Ze probeerden drie lunchrooms waarvan er niet één de hond toeliet. Nu ze erin had toegestemd met Christopher te gaan lunchen, werd Angela bij iedere weigering nerveuzer. Ze was bang voor het gesprek dat zou komen, en bovendien liepen ze in oostelijke richting, steeds verder uit het stadscentrum. Ze kon niet te laat terug zijn van haar lunchpauze. Ze zou zich op de terugweg niet kunnen haasten. De trottoirs waren spiegelglad. Ze wist uit ervaring dat als ze uitgleed en viel, er minstens twee sterke mannen nodig waren om haar overeind te trekken.

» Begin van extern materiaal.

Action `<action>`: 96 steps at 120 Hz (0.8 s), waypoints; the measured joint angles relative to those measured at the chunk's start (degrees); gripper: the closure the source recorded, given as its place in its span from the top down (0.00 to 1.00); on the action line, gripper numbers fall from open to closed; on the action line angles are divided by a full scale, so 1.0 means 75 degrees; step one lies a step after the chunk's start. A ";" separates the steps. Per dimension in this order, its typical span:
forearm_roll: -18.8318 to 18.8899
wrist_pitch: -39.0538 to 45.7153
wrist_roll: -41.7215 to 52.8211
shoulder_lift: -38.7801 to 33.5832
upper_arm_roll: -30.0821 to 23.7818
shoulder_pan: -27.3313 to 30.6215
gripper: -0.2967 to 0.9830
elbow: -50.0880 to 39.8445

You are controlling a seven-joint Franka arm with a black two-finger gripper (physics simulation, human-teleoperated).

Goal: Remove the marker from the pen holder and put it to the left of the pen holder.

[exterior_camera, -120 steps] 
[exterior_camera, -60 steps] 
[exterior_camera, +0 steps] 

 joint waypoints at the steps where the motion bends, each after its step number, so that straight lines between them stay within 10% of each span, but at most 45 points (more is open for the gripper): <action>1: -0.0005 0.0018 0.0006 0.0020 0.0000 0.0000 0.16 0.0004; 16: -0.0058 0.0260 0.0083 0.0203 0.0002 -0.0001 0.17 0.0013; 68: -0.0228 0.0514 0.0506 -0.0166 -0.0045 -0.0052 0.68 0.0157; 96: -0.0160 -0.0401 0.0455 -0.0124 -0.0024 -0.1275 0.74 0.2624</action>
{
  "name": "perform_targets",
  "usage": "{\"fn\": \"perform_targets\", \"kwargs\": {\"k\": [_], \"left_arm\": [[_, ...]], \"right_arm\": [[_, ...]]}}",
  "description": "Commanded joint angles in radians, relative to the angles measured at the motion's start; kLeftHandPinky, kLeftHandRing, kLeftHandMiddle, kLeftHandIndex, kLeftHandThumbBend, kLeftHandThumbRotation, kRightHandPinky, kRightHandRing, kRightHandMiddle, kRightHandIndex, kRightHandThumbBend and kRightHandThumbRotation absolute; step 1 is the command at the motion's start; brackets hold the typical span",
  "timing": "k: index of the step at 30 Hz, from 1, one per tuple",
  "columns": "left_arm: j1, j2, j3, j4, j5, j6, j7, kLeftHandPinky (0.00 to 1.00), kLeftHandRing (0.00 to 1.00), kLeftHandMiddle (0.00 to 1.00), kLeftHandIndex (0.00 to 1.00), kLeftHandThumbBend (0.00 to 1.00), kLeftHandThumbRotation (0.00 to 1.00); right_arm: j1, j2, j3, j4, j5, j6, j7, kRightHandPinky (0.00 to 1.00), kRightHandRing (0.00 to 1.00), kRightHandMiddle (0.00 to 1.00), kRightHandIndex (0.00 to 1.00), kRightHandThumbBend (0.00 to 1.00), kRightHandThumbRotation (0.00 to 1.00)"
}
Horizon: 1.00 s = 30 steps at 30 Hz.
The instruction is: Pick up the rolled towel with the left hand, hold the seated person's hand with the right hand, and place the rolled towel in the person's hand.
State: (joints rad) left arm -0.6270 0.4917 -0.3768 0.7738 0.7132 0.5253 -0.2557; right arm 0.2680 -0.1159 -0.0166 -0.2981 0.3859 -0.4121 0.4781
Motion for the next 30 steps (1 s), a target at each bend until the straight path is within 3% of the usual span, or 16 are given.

Onder het lopen voerden ze een gesprek met horten en stoten over de hond, zijn ras, zijn goedaardige karakter, hoe hij gewoon op een dag was verschenen en zich in Christophers leven had gedrongen. “Hij hinkte de werkplaats binnen en ging daar op de grond liggen. Een jonge knul die bij me werkte kocht een blik hondenvoer. Daarna kwam hij elke dag terug. Ik dacht aldoor dat er wel iemand voor hem zou komen. Daarom heb ik hem nooit een naam gegeven. Ik ben nooit een grote hondenliefhebber geweest, maar ik zou hem nu niet meer kwijt willen. Hij heeft me nodig.”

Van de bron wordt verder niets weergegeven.